El logro que más me enorgullece es no haberme rendido. A pesar de los años que estuve lejos de la arquitectura, siempre mantuve vivo el objetivo de formarme en School-ing. Conseguir estudiar allí fue un sueño cumplido y, como colofón, poder fichar después por uno de los mejores estudios de la industria, como es BergaGonzález. Para mí, estos hitos representan mucho más que logros profesionales: simbolizan, crecimiento y la sensación de estar construyendo el camino que siempre quise.
¿Cuáles son tus planes futuros?.
Mi principal objetivo es mantener viva la curiosidad y seguir aprendiendo nuevas formas de expresión dentro de la visualización arquitectónica. A largo plazo no sé exactamente qué me deparará el camino, pero ahora mismo estoy muy contento con mi etapa laboral actual y confío en que, a medida que siga creciendo profesionalmente, se irán abriendo nuevos horizontes.
En el plano personal, me gustaría viajar y conocer lugares nuevos. Para mí, el placer de ver algo por primera vez y la sensación que eso genera es una de las experiencias más inspiradoras que existen, y es algo que quiero seguir incorporando a mi vida.
¿Qué mensajes le darías a las personas que se encuentran considerando este camino profesional?

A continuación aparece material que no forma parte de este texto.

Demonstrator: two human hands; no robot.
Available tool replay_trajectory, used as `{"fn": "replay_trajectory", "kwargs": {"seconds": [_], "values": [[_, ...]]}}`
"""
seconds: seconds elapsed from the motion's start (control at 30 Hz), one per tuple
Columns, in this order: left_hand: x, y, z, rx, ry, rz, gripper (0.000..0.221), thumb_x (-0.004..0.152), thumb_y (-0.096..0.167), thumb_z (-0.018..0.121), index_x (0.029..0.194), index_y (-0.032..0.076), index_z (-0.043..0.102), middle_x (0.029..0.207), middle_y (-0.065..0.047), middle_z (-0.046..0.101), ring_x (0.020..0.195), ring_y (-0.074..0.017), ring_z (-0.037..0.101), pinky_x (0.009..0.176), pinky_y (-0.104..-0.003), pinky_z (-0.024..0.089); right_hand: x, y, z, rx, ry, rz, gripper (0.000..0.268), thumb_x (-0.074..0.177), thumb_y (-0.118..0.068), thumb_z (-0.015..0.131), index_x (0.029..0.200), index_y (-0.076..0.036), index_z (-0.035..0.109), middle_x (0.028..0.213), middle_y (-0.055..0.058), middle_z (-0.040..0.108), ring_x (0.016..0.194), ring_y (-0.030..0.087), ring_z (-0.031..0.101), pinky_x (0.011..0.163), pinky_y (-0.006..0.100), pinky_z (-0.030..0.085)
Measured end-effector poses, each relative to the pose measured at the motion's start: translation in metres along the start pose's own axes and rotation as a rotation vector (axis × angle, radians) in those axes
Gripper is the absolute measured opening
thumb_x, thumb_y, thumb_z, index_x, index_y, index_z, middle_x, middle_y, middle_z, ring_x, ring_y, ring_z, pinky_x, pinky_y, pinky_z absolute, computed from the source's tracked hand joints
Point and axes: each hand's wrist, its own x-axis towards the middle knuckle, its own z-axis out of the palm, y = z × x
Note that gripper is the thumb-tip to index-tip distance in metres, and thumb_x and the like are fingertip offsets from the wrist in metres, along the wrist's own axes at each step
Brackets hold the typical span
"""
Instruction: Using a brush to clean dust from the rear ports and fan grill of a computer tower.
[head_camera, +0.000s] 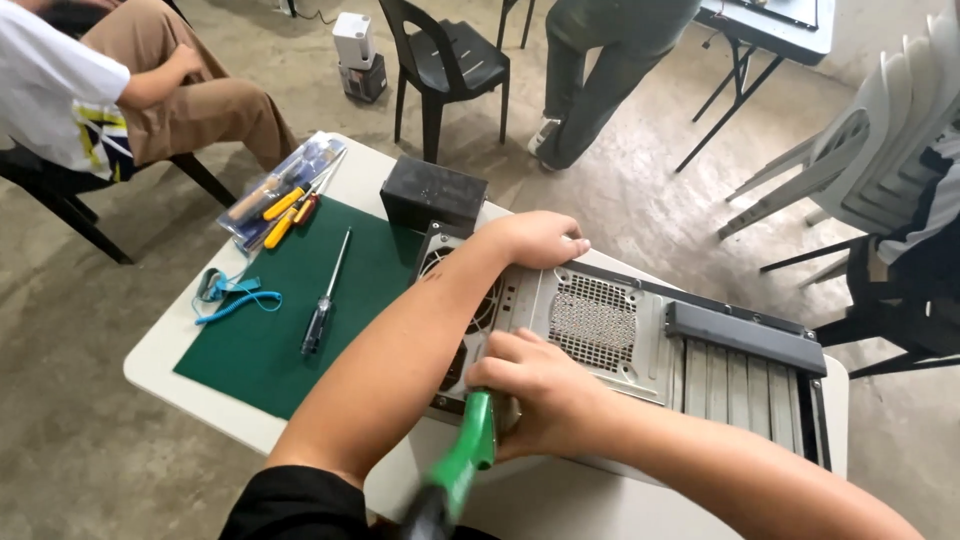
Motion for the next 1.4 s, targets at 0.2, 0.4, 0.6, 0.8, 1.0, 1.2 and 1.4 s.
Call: {"fn": "replay_trajectory", "kwargs": {"seconds": [0.2, 0.4, 0.6, 0.8, 1.0, 1.2, 1.4], "values": [[-0.013, 0.013, -0.011, -0.005, -0.008, -0.034, 0.059, 0.102, 0.055, 0.044, 0.146, 0.019, 0.064, 0.148, -0.011, 0.066, 0.144, -0.0300, 0.056, 0.122, -0.049, 0.043, 0.008, 0.026, -0.015, 0.009, 0.191, 0.065, 0.065, 0.058, -0.033, 0.095, 0.116, -0.017, 0.068, 0.094, 0.006, 0.064, 0.079, 0.030, 0.066, 0.080, 0.047, 0.051], [-0.009, 0.008, -0.008, 0.006, -0.019, -0.044, 0.061, 0.101, 0.059, 0.045, 0.145, 0.021, 0.064, 0.149, -0.009, 0.066, 0.144, -0.0288, 0.056, 0.121, -0.049, 0.044, 0.015, 0.038, -0.030, -0.168, 0.231, 0.009, 0.057, 0.077, -0.049, 0.094, 0.117, -0.019, 0.067, 0.097, 0.008, 0.058, 0.083, 0.036, 0.066, 0.078, 0.046, 0.052], [-0.021, 0.029, -0.020, -0.032, -0.105, -0.090, 0.060, 0.104, 0.051, 0.041, 0.147, 0.014, 0.060, 0.149, -0.007, 0.064, 0.131, -0.0260, 0.063, 0.102, -0.044, 0.051, 0.018, -0.016, -0.042, 0.349, -0.140, 0.073, 0.049, 0.081, -0.026, 0.095, 0.117, -0.018, 0.064, 0.100, -0.001, 0.067, 0.095, 0.019, 0.062, 0.088, 0.034, 0.054], [-0.005, 0.008, -0.003, -0.015, -0.040, -0.009, 0.060, 0.102, 0.055, 0.044, 0.142, 0.016, 0.067, 0.148, -0.014, 0.066, 0.145, -0.0311, 0.055, 0.123, -0.049, 0.043, 0.015, 0.000, -0.034, 0.269, 0.010, 0.066, 0.056, 0.074, -0.026, 0.098, 0.122, -0.014, 0.071, 0.101, 0.009, 0.064, 0.095, 0.033, 0.071, 0.090, 0.044, 0.056], [-0.029, 0.016, -0.016, -0.070, -0.076, -0.052, 0.060, 0.102, 0.060, 0.045, 0.144, 0.022, 0.064, 0.142, -0.009, 0.069, 0.140, -0.0293, 0.060, 0.119, -0.048, 0.047, 0.018, 0.053, -0.035, -0.145, 0.190, 0.057, 0.057, 0.076, -0.020, 0.097, 0.122, -0.013, 0.063, 0.103, 0.012, 0.058, 0.108, 0.046, 0.065, 0.089, 0.044, 0.058], [-0.015, 0.014, -0.010, -0.025, -0.057, 0.034, 0.060, 0.104, 0.051, 0.041, 0.143, 0.013, 0.065, 0.146, -0.018, 0.066, 0.144, -0.0357, 0.055, 0.122, -0.053, 0.043, 0.015, 0.019, -0.033, 0.360, 0.120, 0.173, 0.058, 0.067, -0.022, 0.100, 0.117, -0.019, 0.071, 0.101, 0.005, 0.070, 0.103, 0.031, 0.073, 0.097, 0.045, 0.055], [-0.020, 0.015, -0.013, -0.034, -0.089, 0.022, 0.060, 0.104, 0.054, 0.040, 0.143, 0.015, 0.065, 0.145, -0.016, 0.067, 0.142, -0.0341, 0.058, 0.119, -0.052, 0.046, 0.016, -0.026, -0.038, 0.374, -0.046, 0.306, 0.057, 0.070, -0.034, 0.096, 0.115, -0.020, 0.065, 0.106, 0.007, 0.075, 0.099, 0.035, 0.079, 0.092, 0.049, 0.060]]}}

Muchas veces dudamos antes de dar un paso, pero la realidad es que, si algo te apasiona, lo más importante es hacerlo. Haz lo que no haces y no habrá nada que no se pueda hacer. Este es un camino que requiere esfuerzo, tiempo y mucha paciencia. Los resultados no llegan de un día para otro. Por eso es fundamental trabajar sin expectativas inmediatas y aprender a disfrutar del proceso.
Si realmente te gusta la visualización, no lo sobrepienses. Lánzate con la seguridad de que es algo que tienes que hacer con dedicación y amor, porque de lo contrario es fácil quemarse. Formarte en un buen lugar marca la diferencia, y estudiar en una escuela sólida abre oportunidades reales para acceder a estudios de renombre y construir una carrera estable.
En resumen, confía en ti, sé constante y no te rindas. El camino vale la pena.